11日、クリントンはトランプの移民政策は「非人道的」であるとツイッターに投稿し、トランプを批判した。その投稿には「 11万人を追跡し、追放するという構想は不合理であり、非人道的であり、アメリカ人らしくありません。ノー、トランプ」と書いている。これに反応したトランプは11日のMSNBCのモーニング.ジョーで アイゼンハワーの不法移民対策を再度語り、「人道的に強制送還することはできる」と反論した。また、どのように、1,100万人の不法移民を送還するのかと聞かれ、「強制送還部隊を結成する」と語ったが「良い管理と慣行があります」と述べただけで、どのような労働力が部隊になるのか、どのように追放するのか、どのような強制送還が人間的なのか詳細な事を説明していない。トランプは、フォックス.ニュースのビル.オライリーにアイゼンハワーの強制送還「プログラムの名前は何ですか」と聞かれたが、その「名前を覚えていない」と答えた。
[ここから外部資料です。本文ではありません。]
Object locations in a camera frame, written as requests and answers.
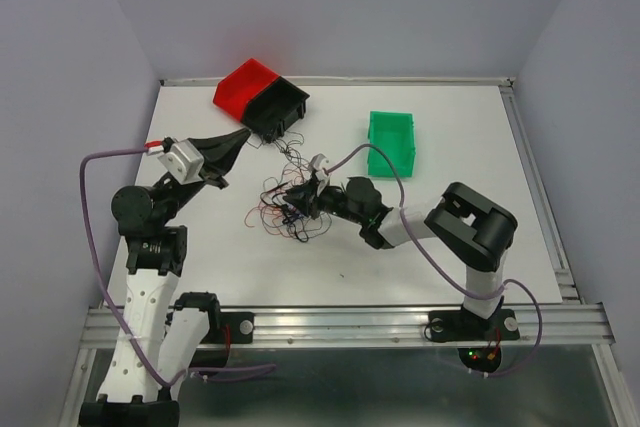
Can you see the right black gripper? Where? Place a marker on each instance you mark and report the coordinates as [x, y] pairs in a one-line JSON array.
[[305, 198]]

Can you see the aluminium front rail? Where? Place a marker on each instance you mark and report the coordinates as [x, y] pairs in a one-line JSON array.
[[410, 327]]

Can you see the green plastic bin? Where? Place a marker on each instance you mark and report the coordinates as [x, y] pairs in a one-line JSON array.
[[394, 134]]

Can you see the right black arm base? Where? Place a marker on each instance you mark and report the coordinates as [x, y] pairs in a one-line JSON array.
[[460, 325]]

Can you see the black plastic bin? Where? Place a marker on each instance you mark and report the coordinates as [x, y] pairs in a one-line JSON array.
[[275, 109]]

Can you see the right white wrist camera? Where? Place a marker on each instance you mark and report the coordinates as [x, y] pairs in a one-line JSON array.
[[319, 166]]

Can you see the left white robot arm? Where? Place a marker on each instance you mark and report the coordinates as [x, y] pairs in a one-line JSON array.
[[159, 331]]

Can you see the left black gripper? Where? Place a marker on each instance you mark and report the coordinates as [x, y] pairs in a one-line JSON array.
[[219, 152]]

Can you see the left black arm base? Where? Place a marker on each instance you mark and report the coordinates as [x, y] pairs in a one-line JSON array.
[[222, 326]]

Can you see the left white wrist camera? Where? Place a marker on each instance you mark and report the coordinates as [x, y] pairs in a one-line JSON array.
[[182, 160]]

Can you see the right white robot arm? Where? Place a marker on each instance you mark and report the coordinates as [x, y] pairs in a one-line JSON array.
[[475, 229]]

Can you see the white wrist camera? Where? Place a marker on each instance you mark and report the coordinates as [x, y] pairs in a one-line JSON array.
[[319, 166], [182, 160]]

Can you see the red plastic bin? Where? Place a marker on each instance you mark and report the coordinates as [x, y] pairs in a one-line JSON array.
[[234, 92]]

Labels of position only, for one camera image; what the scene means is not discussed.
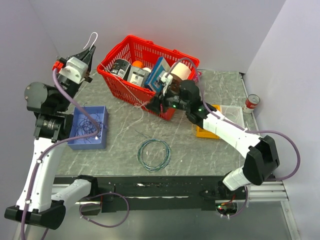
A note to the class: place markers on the blue Harrys box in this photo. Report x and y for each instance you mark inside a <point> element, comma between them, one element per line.
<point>153,80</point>

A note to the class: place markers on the red white soup can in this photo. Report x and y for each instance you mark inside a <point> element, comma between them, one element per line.
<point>250,103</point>

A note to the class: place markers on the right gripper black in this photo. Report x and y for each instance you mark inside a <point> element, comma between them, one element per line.
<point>155,106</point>

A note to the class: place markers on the blue plastic bin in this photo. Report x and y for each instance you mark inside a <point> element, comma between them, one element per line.
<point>81,126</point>

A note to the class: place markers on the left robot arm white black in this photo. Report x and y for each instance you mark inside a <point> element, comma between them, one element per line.
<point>37,205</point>

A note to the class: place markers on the white plastic bin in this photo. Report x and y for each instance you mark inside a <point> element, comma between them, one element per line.
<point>233,113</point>

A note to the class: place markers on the red plastic shopping basket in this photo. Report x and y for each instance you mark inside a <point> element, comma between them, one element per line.
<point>133,48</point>

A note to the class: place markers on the white paper towel roll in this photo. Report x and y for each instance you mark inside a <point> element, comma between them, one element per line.
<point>181,71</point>

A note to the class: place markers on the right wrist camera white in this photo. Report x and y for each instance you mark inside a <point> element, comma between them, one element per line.
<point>165,80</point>

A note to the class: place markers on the brown roll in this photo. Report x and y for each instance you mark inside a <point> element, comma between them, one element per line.
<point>175,84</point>

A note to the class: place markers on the grey labelled pouch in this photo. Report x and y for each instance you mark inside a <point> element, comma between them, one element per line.
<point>138,76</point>

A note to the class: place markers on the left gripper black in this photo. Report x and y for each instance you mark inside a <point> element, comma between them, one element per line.
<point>86,56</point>

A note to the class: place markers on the yellow plastic bin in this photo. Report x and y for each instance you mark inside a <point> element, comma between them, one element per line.
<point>202,133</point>

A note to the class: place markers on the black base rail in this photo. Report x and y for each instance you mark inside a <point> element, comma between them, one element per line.
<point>121,193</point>

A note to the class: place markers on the pink small box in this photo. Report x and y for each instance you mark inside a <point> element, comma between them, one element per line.
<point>197,77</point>

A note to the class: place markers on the black cylindrical can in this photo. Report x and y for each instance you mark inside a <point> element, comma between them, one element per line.
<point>121,68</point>

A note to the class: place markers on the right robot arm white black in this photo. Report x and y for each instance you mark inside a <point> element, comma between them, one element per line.
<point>260,153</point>

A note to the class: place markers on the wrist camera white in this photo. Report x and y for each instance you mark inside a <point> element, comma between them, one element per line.
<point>74,69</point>
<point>165,80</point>

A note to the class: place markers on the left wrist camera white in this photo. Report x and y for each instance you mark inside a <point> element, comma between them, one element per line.
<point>74,69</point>

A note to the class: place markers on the orange fruit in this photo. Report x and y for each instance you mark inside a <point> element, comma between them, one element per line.
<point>138,64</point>

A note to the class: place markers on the aluminium frame rail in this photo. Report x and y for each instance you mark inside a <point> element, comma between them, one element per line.
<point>273,191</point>

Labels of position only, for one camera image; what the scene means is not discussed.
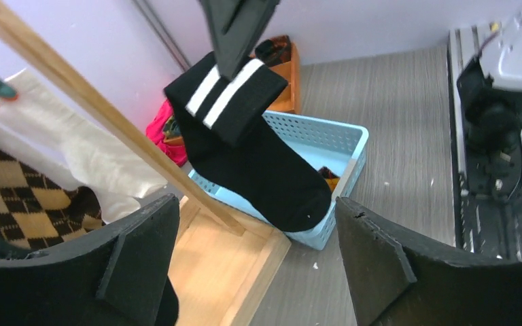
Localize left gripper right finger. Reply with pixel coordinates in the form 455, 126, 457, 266
335, 197, 522, 325

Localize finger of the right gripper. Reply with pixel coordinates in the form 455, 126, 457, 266
199, 0, 280, 80

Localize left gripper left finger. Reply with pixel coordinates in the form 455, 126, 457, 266
0, 195, 180, 325

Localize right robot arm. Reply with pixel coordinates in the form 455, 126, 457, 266
187, 1, 522, 154

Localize wooden compartment tray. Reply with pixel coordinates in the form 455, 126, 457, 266
249, 40, 302, 115

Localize wooden hanging rack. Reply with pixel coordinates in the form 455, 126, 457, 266
0, 1, 291, 325

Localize red yellow argyle sock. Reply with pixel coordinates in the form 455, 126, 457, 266
318, 166, 341, 192

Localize brown argyle sock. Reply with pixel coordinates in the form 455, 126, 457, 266
0, 150, 104, 259

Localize pink cloth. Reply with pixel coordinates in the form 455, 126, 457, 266
145, 99, 188, 167

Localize light blue plastic basket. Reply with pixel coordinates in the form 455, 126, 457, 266
188, 110, 371, 252

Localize white sock right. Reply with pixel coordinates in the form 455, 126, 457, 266
0, 69, 168, 223

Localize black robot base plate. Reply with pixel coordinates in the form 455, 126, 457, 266
449, 28, 522, 261

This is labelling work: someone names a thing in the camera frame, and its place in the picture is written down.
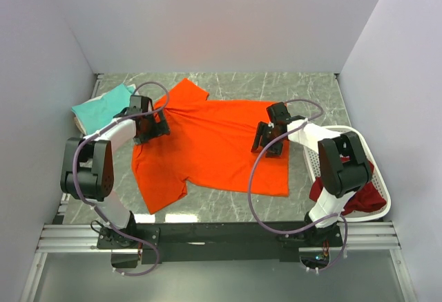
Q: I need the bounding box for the white perforated plastic basket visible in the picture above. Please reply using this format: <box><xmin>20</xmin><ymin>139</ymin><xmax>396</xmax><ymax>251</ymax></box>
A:
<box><xmin>303</xmin><ymin>125</ymin><xmax>391</xmax><ymax>223</ymax></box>

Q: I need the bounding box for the folded white t-shirt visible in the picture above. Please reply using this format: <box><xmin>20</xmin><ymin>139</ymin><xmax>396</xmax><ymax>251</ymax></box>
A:
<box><xmin>89</xmin><ymin>84</ymin><xmax>137</xmax><ymax>102</ymax></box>

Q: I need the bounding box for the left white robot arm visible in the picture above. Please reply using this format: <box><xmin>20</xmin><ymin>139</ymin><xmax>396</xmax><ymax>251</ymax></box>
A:
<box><xmin>60</xmin><ymin>95</ymin><xmax>170</xmax><ymax>248</ymax></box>

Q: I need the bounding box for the folded beige t-shirt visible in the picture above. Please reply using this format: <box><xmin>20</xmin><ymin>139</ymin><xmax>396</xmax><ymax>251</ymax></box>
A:
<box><xmin>73</xmin><ymin>117</ymin><xmax>86</xmax><ymax>135</ymax></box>

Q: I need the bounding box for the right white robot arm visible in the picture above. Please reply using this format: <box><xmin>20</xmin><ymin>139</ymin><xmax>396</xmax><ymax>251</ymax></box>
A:
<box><xmin>247</xmin><ymin>102</ymin><xmax>372</xmax><ymax>246</ymax></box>

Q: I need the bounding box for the dark red t-shirt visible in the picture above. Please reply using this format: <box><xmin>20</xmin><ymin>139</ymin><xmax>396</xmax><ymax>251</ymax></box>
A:
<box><xmin>309</xmin><ymin>177</ymin><xmax>388</xmax><ymax>216</ymax></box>

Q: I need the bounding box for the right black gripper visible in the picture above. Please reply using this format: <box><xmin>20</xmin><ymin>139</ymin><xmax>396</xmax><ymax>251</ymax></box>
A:
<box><xmin>251</xmin><ymin>122</ymin><xmax>285</xmax><ymax>158</ymax></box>

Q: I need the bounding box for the folded teal t-shirt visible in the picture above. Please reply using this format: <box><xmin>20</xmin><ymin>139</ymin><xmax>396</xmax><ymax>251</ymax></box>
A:
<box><xmin>71</xmin><ymin>84</ymin><xmax>132</xmax><ymax>135</ymax></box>

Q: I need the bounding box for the aluminium frame rail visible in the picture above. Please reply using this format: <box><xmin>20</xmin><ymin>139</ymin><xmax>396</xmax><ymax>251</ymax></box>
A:
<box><xmin>19</xmin><ymin>73</ymin><xmax>103</xmax><ymax>302</ymax></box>

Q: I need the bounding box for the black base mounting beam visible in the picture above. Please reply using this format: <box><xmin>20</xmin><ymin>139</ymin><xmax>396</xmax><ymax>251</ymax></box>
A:
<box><xmin>97</xmin><ymin>222</ymin><xmax>343</xmax><ymax>268</ymax></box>

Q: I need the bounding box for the orange t-shirt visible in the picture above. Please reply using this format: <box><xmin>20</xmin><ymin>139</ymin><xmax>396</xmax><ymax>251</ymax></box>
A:
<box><xmin>131</xmin><ymin>78</ymin><xmax>289</xmax><ymax>214</ymax></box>

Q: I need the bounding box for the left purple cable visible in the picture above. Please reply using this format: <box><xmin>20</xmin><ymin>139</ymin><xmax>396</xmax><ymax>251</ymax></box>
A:
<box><xmin>70</xmin><ymin>81</ymin><xmax>171</xmax><ymax>278</ymax></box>

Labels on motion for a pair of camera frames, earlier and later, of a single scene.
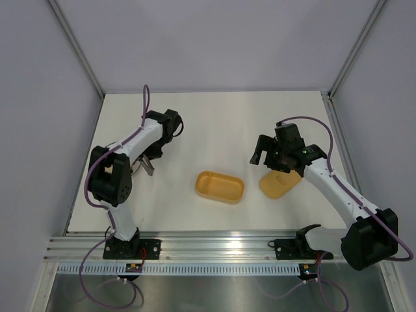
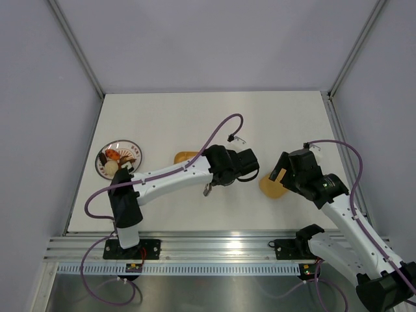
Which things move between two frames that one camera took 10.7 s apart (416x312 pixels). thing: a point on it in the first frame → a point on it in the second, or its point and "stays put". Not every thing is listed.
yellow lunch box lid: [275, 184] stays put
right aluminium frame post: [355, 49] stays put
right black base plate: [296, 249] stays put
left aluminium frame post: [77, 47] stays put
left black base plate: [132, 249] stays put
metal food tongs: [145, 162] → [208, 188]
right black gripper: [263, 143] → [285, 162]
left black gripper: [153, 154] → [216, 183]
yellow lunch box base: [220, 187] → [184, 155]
アイゼンハワーはメキシコ不法移民の強制送還を直接指揮していないが、「ウェットバック作戦」と呼ばれるプログラムは歴史上存在した。これは米司法長官のハーバート.ブラウネルの指揮下で1954年5月から開始されたプログラムである。第二次世界大戦中のブラセロ.プログラムに基づき、メキシコ労働者の米国不法入国を停止する事をメキシコ政府から強く要請され、双方の合意によって開始されたものである。ブラセロ.プログラムは1942年8月に合意した二国間協定であり、メキシコから米国に送る一時契約労働者に関する外交政策であった。このブラセロ協定により、認可を得たメキシコ市民は自由に米国の国境を越えることが可能であったが、認可を受けていない多数のメキシコ市民が不法入国したことも事実である。トランプは、アイゼンハワー政権下の慣行が二国間協定に基づいていることを一切語っていない。二国間の協定がどうであれ、「ウェットバック 」は特に不法移民を指す軽蔑および抹殺を意味する人種差別的用語である為、近年の歴史家や専門家は攻撃的な政策であったと指摘している。また、トランプが主張している 1,100万人の強制送還には約1,000億ドルがかかり、数十万の米国市民をミスで強制送還する可能性があると懸念されている。従って、トランプの不法移民対策は非人道的であるとして、クリントン及び移民改正法の必要性を信じる他のGOPが批判している現状は必然的である。